(back to the list of all Panda meeting minutes)

Time

8 am PT

Attendees

Tim Jenness Michelle Gower James Chiang Zhaoyu Yang Brian Yanny Richard Dubois 

Regrets

Jen Adelman-Mccarthy Wen Guan Edward Karavakis 

Agenda:

  1. news from CM team
  2. Panda installation at USDF
  3. Multi-site testing
    1. response from S3DF about SLURM memory limit, RSS vs VSZ: "we have ConstrainRAMSpace=yes in our slurm cgroup.conf which means “constrain the job’s RAM usage by setting the memory soft limit to the allocated memory and the hard limit to the allocated memory.”

Notes:

  1. HSF PDR2 processing
    1. completed step1 wide and deep (and ultra-deep) . Will use CM tools to group/monitoring step 2 (expect step 2 to take a week)
    2. step1 is mostly smooth. saw <0.1% hanging pilots (also saw in other runs at USDF, not seen in FrDF and UKDF at smaller scales).

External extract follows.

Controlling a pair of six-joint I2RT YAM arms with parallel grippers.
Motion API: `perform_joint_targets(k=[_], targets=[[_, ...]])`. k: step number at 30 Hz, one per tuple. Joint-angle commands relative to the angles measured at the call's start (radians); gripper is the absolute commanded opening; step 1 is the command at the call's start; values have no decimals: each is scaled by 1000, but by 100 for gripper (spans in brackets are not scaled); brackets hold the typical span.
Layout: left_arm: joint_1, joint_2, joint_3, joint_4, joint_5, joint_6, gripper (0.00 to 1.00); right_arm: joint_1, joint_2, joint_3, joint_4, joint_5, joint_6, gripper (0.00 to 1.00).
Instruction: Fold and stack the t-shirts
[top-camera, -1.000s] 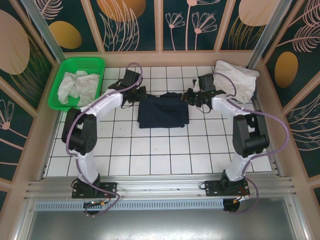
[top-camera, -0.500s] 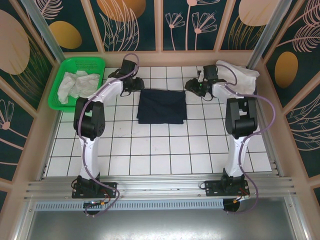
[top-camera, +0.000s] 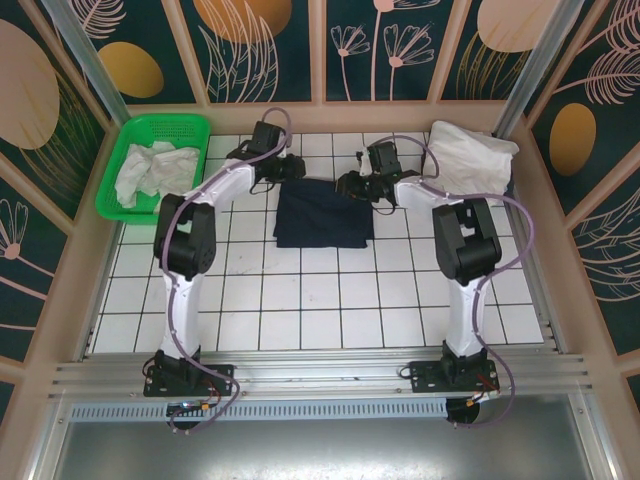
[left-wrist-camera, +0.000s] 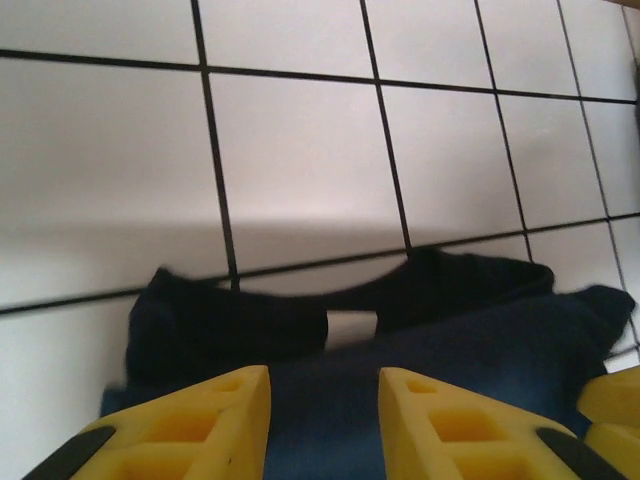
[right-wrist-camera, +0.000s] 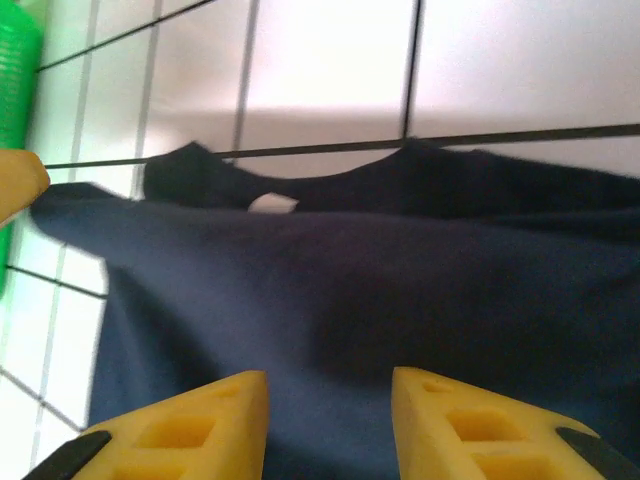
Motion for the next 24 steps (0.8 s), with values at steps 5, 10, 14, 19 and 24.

Retry will fix the issue but cause a long tail for the overall task to finish.
  2. Panda installation at USDF
    1. Panda prod and DB deployed and working. IAM works with cilogon but has issue with SLAC Dex. Debugging
  3. Multi-site testing
    1. Give most resources to CM team so only small scale testing
    2. "File distribution" env for Panda jobs are site specific. Defined in prod accounts at DFs but not defined for users.